WHAT NEEDS TO BE DONE:
Copy out the lines of the material that include the string "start".

(RAW DATA)

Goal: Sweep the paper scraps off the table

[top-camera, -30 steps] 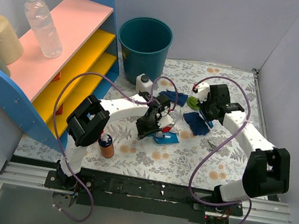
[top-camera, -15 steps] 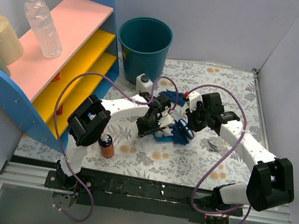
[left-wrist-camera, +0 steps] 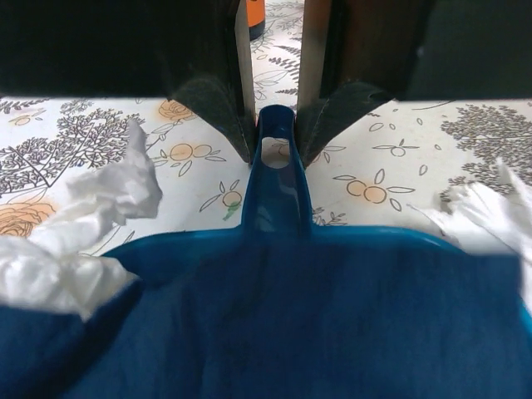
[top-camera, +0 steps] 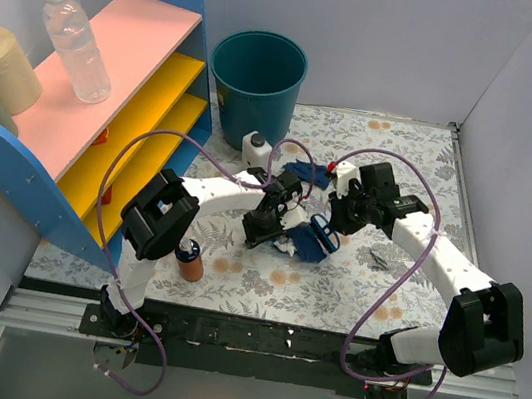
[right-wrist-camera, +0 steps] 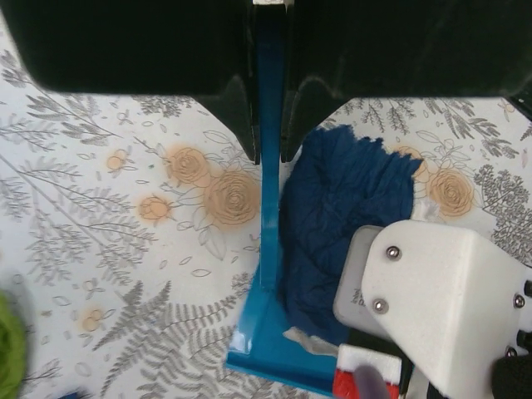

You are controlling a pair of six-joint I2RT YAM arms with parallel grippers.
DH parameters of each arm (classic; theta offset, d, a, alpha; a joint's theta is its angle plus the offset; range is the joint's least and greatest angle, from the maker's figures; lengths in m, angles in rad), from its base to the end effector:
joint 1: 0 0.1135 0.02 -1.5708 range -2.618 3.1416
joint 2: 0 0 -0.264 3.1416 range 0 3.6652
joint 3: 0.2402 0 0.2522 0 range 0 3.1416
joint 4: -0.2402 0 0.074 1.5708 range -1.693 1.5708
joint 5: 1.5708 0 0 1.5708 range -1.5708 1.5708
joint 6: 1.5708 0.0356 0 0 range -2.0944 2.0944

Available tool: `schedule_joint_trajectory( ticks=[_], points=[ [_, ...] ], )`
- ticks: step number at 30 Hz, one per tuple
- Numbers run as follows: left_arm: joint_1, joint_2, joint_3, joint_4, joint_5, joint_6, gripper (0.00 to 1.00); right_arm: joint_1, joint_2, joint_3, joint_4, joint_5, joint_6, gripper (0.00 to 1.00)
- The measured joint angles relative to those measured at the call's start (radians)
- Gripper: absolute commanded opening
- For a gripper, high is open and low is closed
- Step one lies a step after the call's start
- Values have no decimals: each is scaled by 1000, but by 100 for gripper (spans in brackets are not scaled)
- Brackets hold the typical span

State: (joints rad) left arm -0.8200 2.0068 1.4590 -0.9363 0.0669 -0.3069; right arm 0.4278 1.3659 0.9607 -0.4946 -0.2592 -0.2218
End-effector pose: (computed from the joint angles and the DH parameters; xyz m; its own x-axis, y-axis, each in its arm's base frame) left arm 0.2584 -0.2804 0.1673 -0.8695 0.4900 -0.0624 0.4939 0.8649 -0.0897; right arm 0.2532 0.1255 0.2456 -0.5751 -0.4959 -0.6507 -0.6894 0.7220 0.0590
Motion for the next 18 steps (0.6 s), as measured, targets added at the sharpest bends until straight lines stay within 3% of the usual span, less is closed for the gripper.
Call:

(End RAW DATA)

RESULT:
- The measured joint angles relative to those measured at the call's start (radians)
- Step one lies a step after the call's start

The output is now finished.